Although much of Calvin's work was in Geneva, his publications spread his ideas of a correctly Reformed church to many parts of Europe. In Switzerland, some cantons are still Reformed, and some are Catholic. Calvinism became the dominant doctrine within the Church of Scotland (Presbyterian Church), the Dutch Republic and parts of Germany, especially those adjacent to the Netherlands in the Palatinate, Kassel, and Lippe, spread by Caspar Olevian and Zacharias Ursinus among others. Protected by the local nobility, Calvinism became a significant religion in eastern Hungary and Hungarian-speaking areas of Transylvania. As of 2007, there are about 3.5 million Hungarian Reformed people worldwide.

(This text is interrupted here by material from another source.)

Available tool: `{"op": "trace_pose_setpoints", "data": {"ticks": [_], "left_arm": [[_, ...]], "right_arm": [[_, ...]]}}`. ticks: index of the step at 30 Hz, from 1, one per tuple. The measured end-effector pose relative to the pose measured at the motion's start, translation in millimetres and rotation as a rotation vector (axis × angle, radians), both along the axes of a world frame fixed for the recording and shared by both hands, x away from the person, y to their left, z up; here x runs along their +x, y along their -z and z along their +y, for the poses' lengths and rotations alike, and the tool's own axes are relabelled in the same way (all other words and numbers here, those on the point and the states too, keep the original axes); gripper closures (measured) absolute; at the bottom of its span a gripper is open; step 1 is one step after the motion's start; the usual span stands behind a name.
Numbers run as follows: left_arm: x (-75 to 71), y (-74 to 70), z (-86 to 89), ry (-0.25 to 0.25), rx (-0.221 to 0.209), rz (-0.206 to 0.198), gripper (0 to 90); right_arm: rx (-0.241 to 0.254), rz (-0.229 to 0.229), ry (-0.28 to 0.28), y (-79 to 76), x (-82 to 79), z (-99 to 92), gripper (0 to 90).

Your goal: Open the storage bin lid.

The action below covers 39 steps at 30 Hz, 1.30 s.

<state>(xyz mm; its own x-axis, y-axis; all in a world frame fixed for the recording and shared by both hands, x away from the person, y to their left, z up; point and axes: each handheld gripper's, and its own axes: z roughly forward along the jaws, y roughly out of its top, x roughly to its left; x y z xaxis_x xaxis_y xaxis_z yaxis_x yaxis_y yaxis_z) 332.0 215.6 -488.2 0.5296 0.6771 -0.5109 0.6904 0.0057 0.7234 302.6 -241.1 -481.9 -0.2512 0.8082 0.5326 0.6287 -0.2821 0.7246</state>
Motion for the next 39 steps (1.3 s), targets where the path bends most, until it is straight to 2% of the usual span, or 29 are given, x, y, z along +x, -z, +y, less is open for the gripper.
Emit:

Calvinism was also initially spreading in Flanders, Wallonia, France, Lithuania, and Poland before being mostly erased during the Counter-Reformation. One of the most important Polish reformed theologists was Łaski, who was also involved into organising churches in East Frisia and Stranger's Church in London. Later, a faction called the Polish Brethren broke away from Calvinism on January 22, 1556, when Piotr of Goniądz, a Polish student, spoke out against the doctrine of the Trinity during the general synod of the Reformed churches of Poland held in the village of Secemin. Calvinism gained some popularity in Scandinavia, especially Sweden, but was rejected in favor of Lutheranism after the Synod of Uppsala in 1593.

Many 17th century European settlers in the Thirteen Colonies in British America were Calvinists, who emigrated because of arguments over church structure, including the Pilgrim Fathers. Others were forced into exile, including the French Huguenots. Dutch and French Calvinist settlers were also among the first European colonizers of South Africa, beginning in the 17th century, who became known as Boers or Afrikaners.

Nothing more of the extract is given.